The blades for Phase 3 are completed. This time, we have another 13.5" long main chopping blade and a smaller companion knife. The chopper is based on the Filipino Moro barong. It is forged from leaf spring, the cutting edge and false edge filed by hand, and the blade hardened multiple times in vegetable oil. It has been differentially tempered to maximize the performance, giving it a springy spine for durability and a harder edge for edge retention. The false edge does not come to a sharp point, making it easier to use it in conjunction with a baton to split wood.
This is the blade as forged, filed, and heat treated. Note the integral socket handle. This is an incredibly strong construction, probably the strongest way to build a tang/blade transition. The integral socket handle is found in many blades forged by the Igorot headhunters of the Philippines.
For the handle, I went with a simple cotton cord handle wrap sealed with black shellac; that is, clear shellac with India ink mixed with it. The cotton soaks the shellac in well, making it into a composite material in place on the handle. It is comfortable and durable.
This picture was taken before the handle wrap was completed, and before any kind of a sharp edge was put on. At this point, I could literally whack the edge hard against my hand and it would bounce off without doing any damage.

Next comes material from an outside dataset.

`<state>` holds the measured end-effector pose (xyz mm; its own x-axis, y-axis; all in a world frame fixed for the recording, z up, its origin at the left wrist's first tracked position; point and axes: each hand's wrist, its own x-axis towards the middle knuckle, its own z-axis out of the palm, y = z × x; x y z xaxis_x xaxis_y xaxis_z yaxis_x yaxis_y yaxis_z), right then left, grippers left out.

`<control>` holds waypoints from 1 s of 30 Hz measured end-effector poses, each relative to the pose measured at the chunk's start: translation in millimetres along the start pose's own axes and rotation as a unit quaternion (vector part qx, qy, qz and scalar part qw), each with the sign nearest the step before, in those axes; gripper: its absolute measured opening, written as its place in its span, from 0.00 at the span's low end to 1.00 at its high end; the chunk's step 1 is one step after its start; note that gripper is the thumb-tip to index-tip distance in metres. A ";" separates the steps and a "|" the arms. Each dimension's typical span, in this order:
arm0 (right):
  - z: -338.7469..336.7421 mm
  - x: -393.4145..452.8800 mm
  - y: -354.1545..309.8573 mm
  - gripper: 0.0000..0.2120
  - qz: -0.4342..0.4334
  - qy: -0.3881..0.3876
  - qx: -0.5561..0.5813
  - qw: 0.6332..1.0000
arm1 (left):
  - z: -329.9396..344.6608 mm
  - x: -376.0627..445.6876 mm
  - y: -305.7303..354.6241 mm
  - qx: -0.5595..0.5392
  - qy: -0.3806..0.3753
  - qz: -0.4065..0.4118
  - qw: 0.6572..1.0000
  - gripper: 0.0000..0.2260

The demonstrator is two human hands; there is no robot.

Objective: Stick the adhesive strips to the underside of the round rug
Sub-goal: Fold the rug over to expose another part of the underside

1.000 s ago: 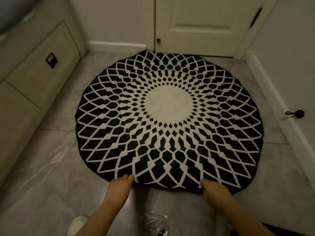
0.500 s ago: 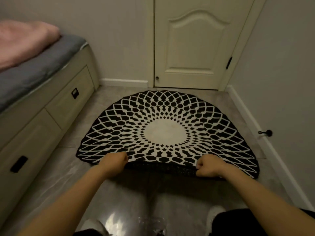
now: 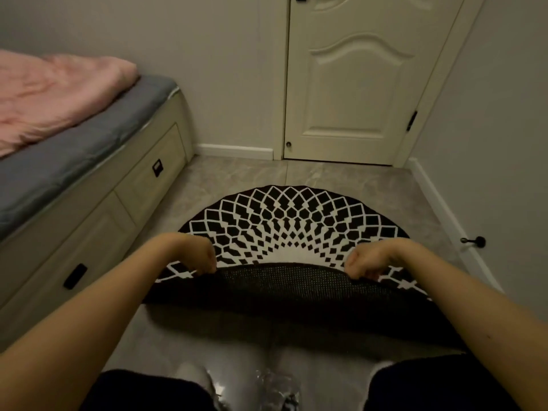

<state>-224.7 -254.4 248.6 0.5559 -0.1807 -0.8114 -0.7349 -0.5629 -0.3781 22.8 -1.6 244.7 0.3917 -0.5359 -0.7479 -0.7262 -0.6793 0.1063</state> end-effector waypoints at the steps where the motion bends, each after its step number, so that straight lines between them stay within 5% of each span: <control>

In spite of lacking any real cutting edge, I chopped through this elm (a hardwood) branch thicker than my wrist without too much extra effort. The design of this knife makes for an excellent chopper. The edge profile is an elongated sine curve, which is often found on powerful chopping knives, and the angle of the handle in relation to the blade places the sweet spot for chopping the exact spot it needs to be for maximum chopping power. In addition, both the width of the blade profile and the thickness of the spine taper from the handle to the chopping sweet spot and from that area to the tip. That concentrates the inertia over the sweet spot while reducing overall blade weight and keeping it lively in the hand.
To get a sense of scale of this blade, here is a shot of it in my hand (I'm a lefty). Note the handle is still unfinished in the picture.
As great a chopper as the barong is, there are times when a smaller blade is more appropriate for the task at hand. That's where the companion blade, or symbiote as I like to term them, comes in. The blade shape of this one is based loosley on Filipino balisong blades, while reflecting its relationship to the barong with its shared integral socket handle and raised clip. It is forged from the same piece of leaf spring as the barong, cutting edge filed by hand, differentially hardened in vegetable oil, and given a similar cotton cord and black shellac handle treatment. The butt end of the handle has a double Turk's head knot in cotton cord, while the front of the handle, near the finger notch, features a single Turk's head knot. Almost everyone who has picked this blade up has commented on how comfortable it feels in the hand. The blade will shave hair.
And finally, the pair together. Notice that the handle of the barong is finished with single Turk's head knots in leather lace at either end, and that the cotton cord has seen several more coats of shellac, smoothing out the roughness but leaving some texture for extra grip.
When the blades for Phase Two are completed, they'll be packaged with those from Phase Three and shipped to Noah to work his magic on dressing them.